Ce qu’en dit la quatrième de couverture : « L’arrivée à Duncombe de Mr Harrison, jeune médecin londonien célibataire, met la gente féminine en émoi. Les jeunes filles revêtent leurs plus belles tenues, leurs mères organisent moult thé, bals et rencontres inopinées. Le village commente chaque fait et geste de ce beau parti qui tente de ne pas commettre d’impair, car le vent tourne vite à Duncombe, l’état de grâce ne dure jamais longtemps… »

Mon avis

Voilà une lecture très divertissante, qui m’a bien diverti durant le court laps de temps de ma lecture (le livre fait 157 pages). Contrairement à la plupart des histoires dites « sentimentales », ici nous avons un point de vue masculin et Elizabeth Gaskell sait nous présenter des personnages très convaincants et sympathiques, à l’image du personnage de John Thornton dans Nord et Sud. On peut facilement se mettre à la place de ce pauvre homme qui se voit limite harcelé par tous les parents de jeunes filles et est l’objet de fausses rumeurs. On rit un peu, tout en étant un brin agacé par tous ces empêcheurs de tourner en rond qui s’ennuient au point de vouloir ruiner la réputation des autres.

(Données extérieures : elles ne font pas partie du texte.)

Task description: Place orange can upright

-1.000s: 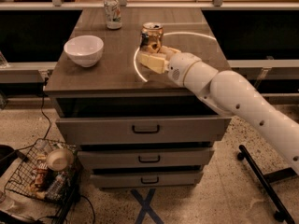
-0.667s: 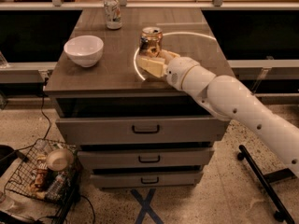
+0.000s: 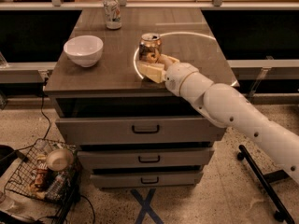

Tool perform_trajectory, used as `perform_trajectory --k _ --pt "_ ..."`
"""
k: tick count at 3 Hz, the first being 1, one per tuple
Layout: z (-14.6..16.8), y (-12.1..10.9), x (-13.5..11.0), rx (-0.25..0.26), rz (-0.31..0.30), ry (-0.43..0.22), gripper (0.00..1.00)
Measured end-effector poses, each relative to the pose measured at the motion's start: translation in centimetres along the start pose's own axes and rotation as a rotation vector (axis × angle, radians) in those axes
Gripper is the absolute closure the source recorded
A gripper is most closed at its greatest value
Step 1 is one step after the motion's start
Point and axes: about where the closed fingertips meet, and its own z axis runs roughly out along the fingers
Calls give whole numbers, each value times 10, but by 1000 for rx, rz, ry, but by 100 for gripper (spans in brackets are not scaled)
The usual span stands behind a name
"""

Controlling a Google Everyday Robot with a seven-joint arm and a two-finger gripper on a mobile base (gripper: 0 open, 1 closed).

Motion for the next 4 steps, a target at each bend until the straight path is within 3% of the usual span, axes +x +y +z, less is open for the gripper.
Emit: perform_trajectory --k 2,3,4 --pt "-4 3 10 2 -49 -34 100" --pt "-3 5 10 0 -49 -34 84" --pt "-2 6 10 -3 -49 -35 59"
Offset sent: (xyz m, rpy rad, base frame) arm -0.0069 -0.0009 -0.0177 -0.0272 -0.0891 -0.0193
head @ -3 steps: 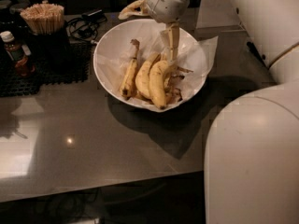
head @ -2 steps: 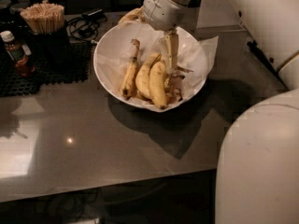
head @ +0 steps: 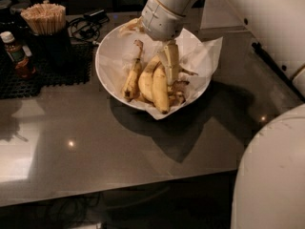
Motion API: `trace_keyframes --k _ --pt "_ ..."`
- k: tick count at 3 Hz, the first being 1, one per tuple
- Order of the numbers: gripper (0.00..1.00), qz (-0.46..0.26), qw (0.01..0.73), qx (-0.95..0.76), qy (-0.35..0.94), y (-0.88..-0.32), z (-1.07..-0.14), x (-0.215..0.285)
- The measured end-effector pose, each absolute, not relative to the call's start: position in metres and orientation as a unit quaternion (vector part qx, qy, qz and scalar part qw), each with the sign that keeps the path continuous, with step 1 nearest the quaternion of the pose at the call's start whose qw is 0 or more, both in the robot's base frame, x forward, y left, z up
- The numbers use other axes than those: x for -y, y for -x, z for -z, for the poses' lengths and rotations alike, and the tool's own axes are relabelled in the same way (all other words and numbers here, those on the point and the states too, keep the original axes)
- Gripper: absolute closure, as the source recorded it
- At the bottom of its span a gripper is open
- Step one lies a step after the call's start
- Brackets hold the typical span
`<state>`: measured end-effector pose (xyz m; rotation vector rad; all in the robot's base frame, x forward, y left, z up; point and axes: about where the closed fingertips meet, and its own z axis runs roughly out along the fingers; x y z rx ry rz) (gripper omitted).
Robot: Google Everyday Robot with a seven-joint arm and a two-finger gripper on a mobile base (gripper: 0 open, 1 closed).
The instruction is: Pick banana from white bowl
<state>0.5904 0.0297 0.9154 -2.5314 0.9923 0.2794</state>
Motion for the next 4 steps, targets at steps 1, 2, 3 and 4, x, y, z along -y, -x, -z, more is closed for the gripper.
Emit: trace_keyframes --k 1,2,3,4 --pt "0.00 -0.100 0.203 -0.356 0.907 -0.5906 -0.9144 -0.0301" --pt "0.18 -0.100 0.203 -0.356 0.907 -0.5906 -0.9144 -0.0301" --pt "0.42 -0.100 0.203 -0.356 0.907 -0.5906 -0.9144 -0.0301" --pt "0.65 -0.100 0.203 -0.356 0.907 -0.5906 -0.9144 -0.0301"
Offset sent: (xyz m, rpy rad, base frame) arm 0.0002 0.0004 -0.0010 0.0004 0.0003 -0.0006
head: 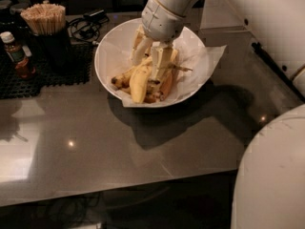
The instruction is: Pick banana from white bowl
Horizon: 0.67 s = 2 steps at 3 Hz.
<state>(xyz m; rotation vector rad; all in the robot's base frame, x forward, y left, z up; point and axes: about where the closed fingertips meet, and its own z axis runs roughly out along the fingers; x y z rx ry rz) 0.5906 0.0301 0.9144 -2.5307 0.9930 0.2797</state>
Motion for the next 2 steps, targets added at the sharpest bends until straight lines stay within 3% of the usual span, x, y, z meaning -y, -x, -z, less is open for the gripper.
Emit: trace_keyframes --k 1,2 --pt "0.88 -0.100 0.203 -0.356 0.907 -0.5906 -0.9144 -0.0301" --pt "1.00 -0.100 0.203 -0.356 0.907 -0.5906 -0.9144 -0.0301"
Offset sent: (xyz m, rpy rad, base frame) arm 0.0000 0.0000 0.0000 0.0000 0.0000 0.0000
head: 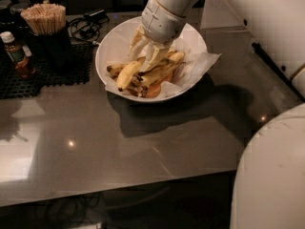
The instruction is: Pick banana from white bowl
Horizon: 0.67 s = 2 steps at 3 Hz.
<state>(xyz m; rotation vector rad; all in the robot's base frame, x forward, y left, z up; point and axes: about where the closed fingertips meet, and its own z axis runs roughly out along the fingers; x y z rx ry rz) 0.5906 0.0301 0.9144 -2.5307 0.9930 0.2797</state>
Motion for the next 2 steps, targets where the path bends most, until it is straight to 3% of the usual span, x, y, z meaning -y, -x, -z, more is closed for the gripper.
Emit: trace_keyframes --k 1,2 --pt "1.00 -0.100 0.203 -0.356 0.907 -0.5906 -0.9143 -0.0302" --pt "0.81 -0.100 0.203 -0.356 0.907 -0.5906 -0.9143 -0.0302"
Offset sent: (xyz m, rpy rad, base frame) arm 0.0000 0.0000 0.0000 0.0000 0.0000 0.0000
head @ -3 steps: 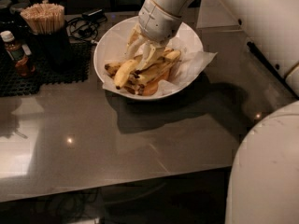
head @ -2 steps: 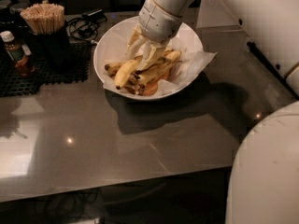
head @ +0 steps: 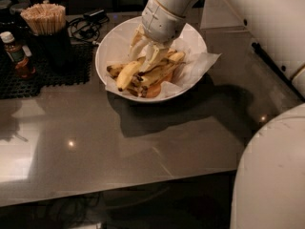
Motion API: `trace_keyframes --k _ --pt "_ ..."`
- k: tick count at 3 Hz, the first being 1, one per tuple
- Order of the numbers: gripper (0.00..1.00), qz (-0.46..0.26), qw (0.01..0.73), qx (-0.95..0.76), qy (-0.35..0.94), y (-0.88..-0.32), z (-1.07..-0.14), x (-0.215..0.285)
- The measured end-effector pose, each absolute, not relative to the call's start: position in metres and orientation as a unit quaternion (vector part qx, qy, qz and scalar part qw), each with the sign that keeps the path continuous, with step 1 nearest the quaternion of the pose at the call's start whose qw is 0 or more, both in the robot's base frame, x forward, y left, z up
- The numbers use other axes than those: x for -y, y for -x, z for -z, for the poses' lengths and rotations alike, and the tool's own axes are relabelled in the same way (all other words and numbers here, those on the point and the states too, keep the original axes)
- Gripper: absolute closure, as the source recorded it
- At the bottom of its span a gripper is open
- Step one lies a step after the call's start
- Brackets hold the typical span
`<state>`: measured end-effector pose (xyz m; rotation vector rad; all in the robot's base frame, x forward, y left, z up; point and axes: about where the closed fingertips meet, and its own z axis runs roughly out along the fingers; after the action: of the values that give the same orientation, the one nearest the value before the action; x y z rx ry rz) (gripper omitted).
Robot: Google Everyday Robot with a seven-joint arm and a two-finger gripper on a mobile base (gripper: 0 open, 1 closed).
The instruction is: Pick banana from white bowl
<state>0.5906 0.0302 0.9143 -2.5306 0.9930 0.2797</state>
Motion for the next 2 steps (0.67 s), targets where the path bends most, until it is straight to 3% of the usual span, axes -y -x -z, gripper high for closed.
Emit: trace_keyframes --k 2 --pt "0.35 -0.100 0.203 -0.356 0.907 -0.5907 -0.9143 -0.0302"
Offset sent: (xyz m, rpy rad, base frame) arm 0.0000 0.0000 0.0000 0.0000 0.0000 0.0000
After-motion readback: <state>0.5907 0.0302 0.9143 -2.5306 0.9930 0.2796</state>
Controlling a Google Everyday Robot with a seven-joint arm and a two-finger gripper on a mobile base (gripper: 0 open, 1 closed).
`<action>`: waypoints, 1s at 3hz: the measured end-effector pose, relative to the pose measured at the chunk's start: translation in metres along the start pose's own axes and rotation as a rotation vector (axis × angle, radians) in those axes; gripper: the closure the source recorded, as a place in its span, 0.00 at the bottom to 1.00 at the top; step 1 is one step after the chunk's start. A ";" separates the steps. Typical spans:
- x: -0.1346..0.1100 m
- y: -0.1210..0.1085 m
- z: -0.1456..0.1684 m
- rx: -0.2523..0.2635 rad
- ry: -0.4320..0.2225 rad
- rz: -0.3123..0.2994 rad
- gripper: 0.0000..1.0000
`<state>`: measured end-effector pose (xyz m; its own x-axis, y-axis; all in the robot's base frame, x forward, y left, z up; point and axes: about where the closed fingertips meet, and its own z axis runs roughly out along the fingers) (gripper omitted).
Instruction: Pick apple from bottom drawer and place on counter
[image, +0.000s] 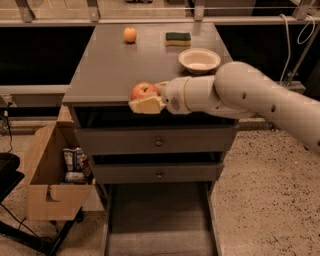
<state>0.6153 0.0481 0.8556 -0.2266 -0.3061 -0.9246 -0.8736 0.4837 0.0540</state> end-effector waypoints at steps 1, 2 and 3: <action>-0.049 -0.027 -0.001 0.007 -0.052 0.024 1.00; -0.086 -0.063 0.027 -0.005 -0.111 0.063 1.00; -0.096 -0.096 0.085 -0.023 -0.181 0.124 1.00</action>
Offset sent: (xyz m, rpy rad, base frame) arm 0.1615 0.0385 0.0877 0.2285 0.0171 -0.0356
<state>0.7576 0.1008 0.9070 -0.2534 -0.0920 -0.9630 -0.8542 0.4885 0.1780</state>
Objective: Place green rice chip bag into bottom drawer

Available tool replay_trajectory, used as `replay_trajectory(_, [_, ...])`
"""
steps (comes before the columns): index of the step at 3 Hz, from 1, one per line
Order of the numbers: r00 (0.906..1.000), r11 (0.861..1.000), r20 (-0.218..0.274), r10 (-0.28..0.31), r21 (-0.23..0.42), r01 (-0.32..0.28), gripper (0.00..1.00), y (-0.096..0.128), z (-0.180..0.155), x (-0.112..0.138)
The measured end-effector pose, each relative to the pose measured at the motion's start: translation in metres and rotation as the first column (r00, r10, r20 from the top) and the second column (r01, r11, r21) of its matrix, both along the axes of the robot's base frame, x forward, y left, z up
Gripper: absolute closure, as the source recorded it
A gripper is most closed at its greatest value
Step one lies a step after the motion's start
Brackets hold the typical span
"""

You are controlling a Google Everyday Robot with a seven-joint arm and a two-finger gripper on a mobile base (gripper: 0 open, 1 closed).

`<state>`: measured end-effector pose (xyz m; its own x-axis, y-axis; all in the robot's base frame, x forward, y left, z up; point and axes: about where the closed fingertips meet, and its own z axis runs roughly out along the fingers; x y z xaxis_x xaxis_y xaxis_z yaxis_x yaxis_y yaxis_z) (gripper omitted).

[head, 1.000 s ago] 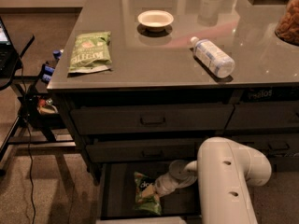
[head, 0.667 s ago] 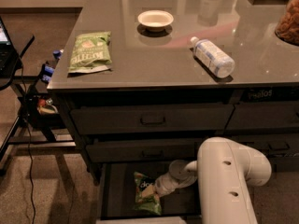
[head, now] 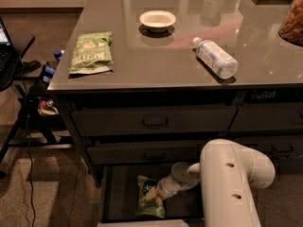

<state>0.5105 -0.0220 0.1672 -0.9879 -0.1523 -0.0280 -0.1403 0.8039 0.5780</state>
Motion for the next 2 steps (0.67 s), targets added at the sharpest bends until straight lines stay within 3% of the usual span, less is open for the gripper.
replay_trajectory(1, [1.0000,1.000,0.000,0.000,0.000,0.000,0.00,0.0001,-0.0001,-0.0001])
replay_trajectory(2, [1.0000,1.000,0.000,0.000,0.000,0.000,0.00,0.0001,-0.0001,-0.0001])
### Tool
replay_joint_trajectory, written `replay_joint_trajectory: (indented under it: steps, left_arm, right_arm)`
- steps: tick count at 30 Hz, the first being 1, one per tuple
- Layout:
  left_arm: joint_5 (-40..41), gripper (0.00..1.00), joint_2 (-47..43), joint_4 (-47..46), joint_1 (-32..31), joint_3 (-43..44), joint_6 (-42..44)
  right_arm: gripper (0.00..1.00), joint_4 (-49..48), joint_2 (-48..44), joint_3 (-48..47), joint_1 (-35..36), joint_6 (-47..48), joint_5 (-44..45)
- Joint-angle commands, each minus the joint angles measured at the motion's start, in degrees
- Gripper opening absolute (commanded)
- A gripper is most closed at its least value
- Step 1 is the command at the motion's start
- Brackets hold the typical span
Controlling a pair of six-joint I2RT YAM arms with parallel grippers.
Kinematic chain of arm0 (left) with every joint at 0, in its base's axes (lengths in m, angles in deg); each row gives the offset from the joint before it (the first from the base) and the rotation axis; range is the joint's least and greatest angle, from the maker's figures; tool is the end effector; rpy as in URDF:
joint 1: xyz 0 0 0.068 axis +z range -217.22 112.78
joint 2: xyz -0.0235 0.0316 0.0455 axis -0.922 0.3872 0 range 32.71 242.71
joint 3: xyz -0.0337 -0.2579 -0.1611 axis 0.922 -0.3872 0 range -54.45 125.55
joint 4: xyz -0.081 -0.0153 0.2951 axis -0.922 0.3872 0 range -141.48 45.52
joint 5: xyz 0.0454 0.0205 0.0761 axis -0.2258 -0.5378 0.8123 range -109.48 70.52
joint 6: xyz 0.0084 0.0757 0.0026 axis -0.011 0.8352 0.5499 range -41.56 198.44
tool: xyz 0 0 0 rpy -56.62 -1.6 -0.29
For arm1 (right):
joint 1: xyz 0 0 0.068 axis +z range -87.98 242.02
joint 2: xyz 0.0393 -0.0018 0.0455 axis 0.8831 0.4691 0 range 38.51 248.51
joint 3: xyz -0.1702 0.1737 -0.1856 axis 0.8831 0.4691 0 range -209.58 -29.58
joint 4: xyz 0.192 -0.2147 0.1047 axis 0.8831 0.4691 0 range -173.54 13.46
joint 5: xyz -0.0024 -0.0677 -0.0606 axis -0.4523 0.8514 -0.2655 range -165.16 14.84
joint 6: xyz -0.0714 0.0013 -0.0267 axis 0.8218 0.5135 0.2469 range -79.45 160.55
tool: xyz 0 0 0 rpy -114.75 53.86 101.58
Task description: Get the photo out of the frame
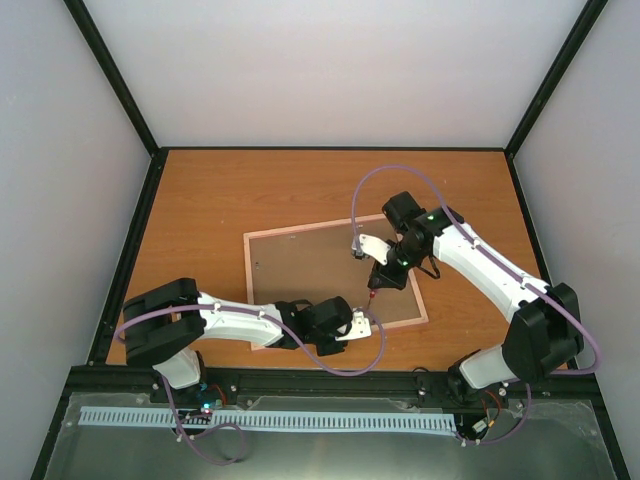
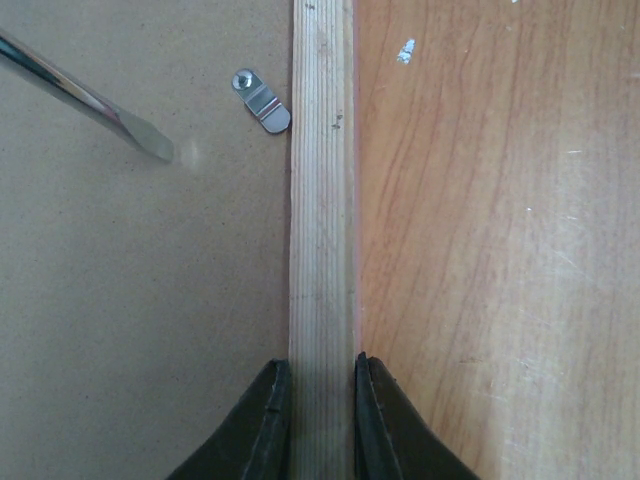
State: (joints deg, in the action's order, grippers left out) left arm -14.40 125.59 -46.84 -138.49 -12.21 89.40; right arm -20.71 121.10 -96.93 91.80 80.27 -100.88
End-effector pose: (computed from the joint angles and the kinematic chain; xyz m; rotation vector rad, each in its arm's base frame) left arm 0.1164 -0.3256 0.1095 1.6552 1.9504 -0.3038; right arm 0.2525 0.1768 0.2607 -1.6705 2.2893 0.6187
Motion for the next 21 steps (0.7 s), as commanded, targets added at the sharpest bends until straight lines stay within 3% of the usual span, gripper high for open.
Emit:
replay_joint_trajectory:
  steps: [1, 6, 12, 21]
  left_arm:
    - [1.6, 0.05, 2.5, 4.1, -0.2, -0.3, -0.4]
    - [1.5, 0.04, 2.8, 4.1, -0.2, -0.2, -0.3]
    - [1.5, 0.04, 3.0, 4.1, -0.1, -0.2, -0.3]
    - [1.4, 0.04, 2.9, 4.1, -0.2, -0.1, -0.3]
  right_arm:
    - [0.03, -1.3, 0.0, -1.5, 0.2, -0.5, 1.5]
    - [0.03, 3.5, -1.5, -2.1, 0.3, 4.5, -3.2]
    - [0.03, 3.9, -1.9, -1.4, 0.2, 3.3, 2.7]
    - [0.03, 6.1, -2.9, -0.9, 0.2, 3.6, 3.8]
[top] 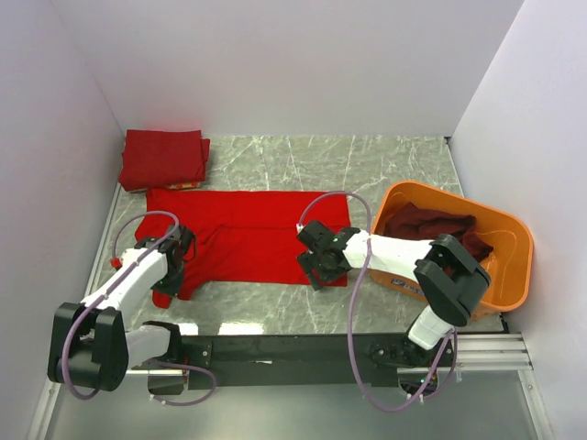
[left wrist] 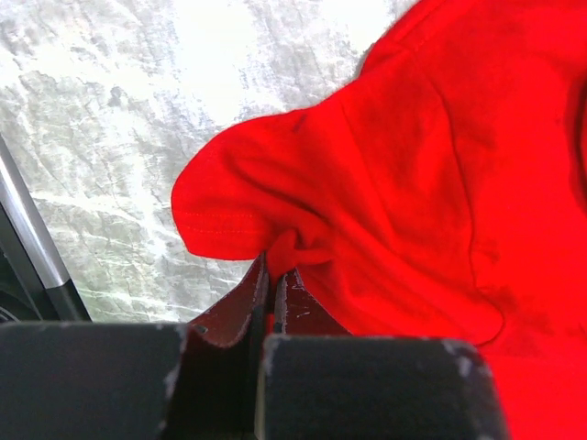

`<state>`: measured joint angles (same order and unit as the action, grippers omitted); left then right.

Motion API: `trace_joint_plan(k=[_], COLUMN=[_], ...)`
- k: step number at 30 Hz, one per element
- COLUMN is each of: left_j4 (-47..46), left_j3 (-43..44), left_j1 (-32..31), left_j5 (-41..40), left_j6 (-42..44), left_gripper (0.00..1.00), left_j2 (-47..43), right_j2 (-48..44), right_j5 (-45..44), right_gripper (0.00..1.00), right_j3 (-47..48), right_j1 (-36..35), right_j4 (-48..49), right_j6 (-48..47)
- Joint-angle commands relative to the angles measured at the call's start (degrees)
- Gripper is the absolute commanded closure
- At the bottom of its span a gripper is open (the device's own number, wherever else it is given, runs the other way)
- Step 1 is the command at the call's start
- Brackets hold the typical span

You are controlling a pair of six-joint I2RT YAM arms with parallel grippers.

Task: Fold and stack the t-shirts
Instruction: Fold the tshirt

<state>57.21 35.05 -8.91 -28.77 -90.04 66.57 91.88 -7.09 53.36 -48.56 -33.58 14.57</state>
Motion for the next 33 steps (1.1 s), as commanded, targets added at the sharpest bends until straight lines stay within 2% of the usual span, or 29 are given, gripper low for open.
trace_joint_plan(k=[1,7,11,14,15,19,22,23,28,29,31,33], left_j4=[-1.48,-1.14,-0.53,0.09,0.70,2.90,5.53,6.94,8.89,8.80,8.10,7.83], left_j3=[-0.85,-1.30,-1.47,-1.56,-1.65,-1.13,0.10,0.46,1.16,1.16,1.08,1.51], left_j1=[0.29,0.29,0.29,0.21,0.12,-0.14,-0.67,-0.93,-1.02,-1.11,-1.02,-1.11], left_j5=[0.55,3.37,4.69,5.92,6.27,7.41,7.51,7.24,6.27,6.97,7.33,7.42], left_j6=[2.50,3.38,3.64,2.94,1.55,-1.19,-3.03,-4.08,-4.97,-4.88,-4.27,-3.83], left_gripper=[0.99,0.99,0.99,0.99,0.99,0.99,0.99,0.99,0.99,0.99,0.99,0.99], left_j2=[-1.08,-2.84,-4.95,-7.23,-7.85,-11.45,-13.99,-14.62,-18.57,-18.75,-18.40,-17.53], right_j2=[1.03,-0.03,1.02,-0.03,-0.12,-1.08,-3.54,-4.76,-6.36,-6.53,-7.06,-7.85], right_j5=[-0.12,1.29,1.02,1.47,1.64,1.64,2.61,2.78,2.36,1.91,1.38,0.33], right_gripper=[0.21,0.27,0.40,0.42,0.49,0.54,0.64,0.72,0.82,0.91,1.00,1.00], right_j3=[1.40,-1.42,-2.38,-3.70,-3.88,-4.14,-5.28,-5.81,-5.03,-4.85,-4.59,-3.88], right_j1=[-0.49,-1.02,-0.93,-0.84,-0.93,-0.93,-1.02,-1.02,-1.02,-0.93,-1.02,-0.93], right_j4=[-0.52,0.27,-0.52,-0.26,-0.08,-0.60,-0.43,-0.69,-1.04,-1.31,-1.57,-1.57], right_j6=[1.87,5.46,7.66,8.55,8.72,9.25,9.60,9.86,9.16,9.16,8.90,8.46])
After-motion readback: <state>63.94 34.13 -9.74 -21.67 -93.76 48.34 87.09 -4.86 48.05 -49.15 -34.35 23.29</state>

L’auteur est définitivement douée pour capter l’esprit de son époque, et vous rentrerez facilement dans cet univers rural victorien, entre charme et oppression. L’écriture souffre un peu d’avoir été d’abord publié sous forme de feuilleton, avec de petits chapitres qui nous offrent certes une narration rapide, mais qui la rende finalement assez abrupte. Je conseillerais donc de ne pas faire comme moi en le lisant d’une traite, mais de vous lire un chapitre de quelques pages tous les jours, vous aurez ainsi davantage l’occasion de vous attacher davantage aux personnages.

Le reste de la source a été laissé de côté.